One may ask, if God is so generous a Father, why does he insist on our persistence in prayer.  Why not give everything immediately?  Or better, why make us ask at all?  Why not give us everything we want and need without our asking?

The philosopher Eleanor Stump actually tackles this issue head-on and provides some surprisingly satisfying answers. 

Dr. Stump points out that parents who give their children everything they ask for end up spoiling them; but on the other hand, parents who always say “no” estrange their children from themselves.  God is a good parent, however, and the dialogue of prayer actually fosters relationship between God and his children, in which God permits the participation his children into his providential guidance of the universe.  God is neither a “sugar daddy” nor a “scrooge,” but a Father who encourages us to make our needs and desires known, always trusting in his goodness.

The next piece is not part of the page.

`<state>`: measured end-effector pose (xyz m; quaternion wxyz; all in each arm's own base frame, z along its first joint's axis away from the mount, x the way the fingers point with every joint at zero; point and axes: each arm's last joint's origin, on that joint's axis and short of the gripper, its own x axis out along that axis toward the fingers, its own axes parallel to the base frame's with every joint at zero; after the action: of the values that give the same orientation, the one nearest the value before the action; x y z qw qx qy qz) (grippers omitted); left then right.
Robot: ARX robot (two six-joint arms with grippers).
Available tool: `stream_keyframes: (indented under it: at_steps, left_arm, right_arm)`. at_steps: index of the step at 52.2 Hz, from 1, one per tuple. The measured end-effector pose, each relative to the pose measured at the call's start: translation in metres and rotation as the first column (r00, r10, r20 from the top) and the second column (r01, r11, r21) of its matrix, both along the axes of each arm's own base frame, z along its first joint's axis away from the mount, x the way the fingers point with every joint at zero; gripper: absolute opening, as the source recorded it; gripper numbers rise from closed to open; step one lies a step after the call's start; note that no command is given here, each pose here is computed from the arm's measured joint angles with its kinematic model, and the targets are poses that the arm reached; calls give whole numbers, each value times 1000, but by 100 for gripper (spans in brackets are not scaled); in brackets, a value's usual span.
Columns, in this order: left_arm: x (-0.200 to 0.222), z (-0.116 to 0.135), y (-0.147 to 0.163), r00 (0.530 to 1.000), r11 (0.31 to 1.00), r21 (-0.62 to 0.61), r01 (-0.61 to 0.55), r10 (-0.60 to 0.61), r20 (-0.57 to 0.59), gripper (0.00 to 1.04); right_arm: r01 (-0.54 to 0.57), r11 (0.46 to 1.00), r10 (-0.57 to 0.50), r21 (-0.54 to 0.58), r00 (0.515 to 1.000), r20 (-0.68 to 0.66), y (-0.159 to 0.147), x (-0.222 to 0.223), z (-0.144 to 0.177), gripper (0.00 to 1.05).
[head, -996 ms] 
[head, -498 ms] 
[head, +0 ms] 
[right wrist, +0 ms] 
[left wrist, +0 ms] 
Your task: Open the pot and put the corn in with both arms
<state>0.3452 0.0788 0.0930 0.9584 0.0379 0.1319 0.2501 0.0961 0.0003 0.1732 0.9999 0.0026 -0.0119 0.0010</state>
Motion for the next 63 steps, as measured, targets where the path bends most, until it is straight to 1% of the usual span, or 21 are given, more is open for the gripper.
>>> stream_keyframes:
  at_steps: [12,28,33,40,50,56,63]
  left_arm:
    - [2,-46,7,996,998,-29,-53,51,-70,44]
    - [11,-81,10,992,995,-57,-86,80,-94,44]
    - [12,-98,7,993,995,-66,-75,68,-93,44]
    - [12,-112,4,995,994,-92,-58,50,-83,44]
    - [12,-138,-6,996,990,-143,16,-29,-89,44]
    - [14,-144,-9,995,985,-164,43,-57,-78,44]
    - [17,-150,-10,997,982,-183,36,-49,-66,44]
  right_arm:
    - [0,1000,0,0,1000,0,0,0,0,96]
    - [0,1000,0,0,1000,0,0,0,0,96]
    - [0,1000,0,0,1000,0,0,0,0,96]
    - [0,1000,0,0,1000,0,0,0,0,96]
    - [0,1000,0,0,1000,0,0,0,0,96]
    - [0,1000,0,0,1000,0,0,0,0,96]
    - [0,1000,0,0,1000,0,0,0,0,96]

The best gift of all is God’s gift of Himself through his Spirit.  This is what we have received in baptism, and we continue to experience new “fillings” with the Spirit through prayer and our reception of the sacraments.  St. James urges us not to waste prayers on material acquisitions for the sake of our pleasure; instead, let’s focus our prayers at this Mass on a greater reception of the Spirit, the best gift God can give us.